- TASK OBJECTIVE -
Print exactly and only the lines that run from the one containing "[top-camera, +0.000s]" through the end of the material, please, omitting pictures.

- SUPPLIED MATERIAL -
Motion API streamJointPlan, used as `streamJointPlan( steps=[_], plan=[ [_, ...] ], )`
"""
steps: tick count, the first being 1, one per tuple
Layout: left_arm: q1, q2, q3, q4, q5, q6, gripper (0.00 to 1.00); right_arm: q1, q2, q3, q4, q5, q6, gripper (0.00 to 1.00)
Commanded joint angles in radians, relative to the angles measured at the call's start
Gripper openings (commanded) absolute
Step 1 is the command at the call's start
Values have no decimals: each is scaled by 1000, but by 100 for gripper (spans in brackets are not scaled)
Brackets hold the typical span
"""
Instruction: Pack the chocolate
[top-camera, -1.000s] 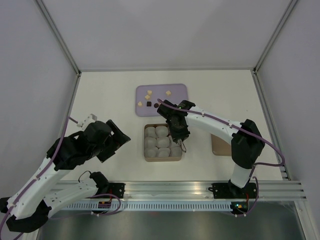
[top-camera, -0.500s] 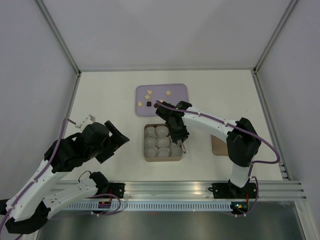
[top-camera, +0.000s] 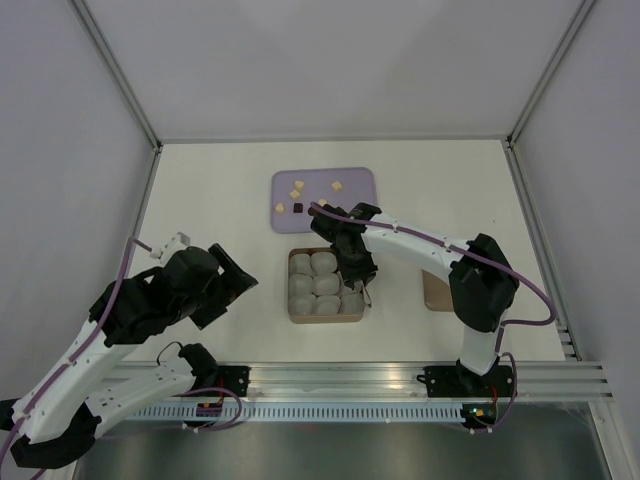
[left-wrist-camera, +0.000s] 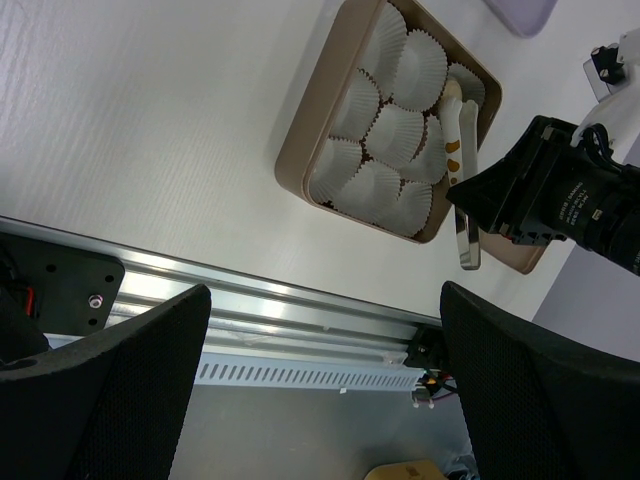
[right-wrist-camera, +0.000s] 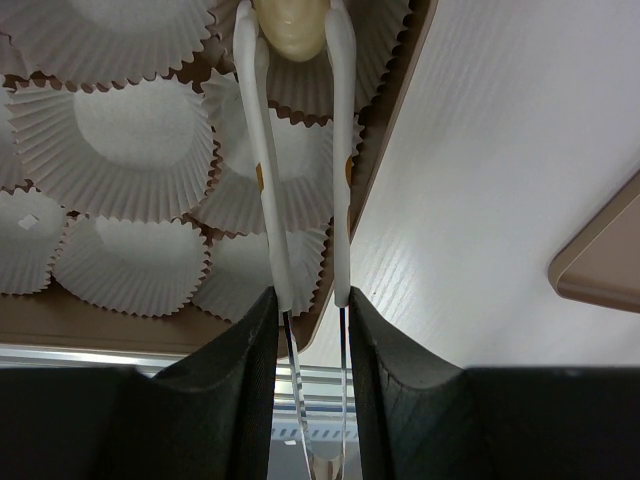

- EXERCISE RESPONSE -
[top-camera, +0.000s] 
[left-wrist-camera, +0.000s] 
[right-wrist-camera, +0.000s] 

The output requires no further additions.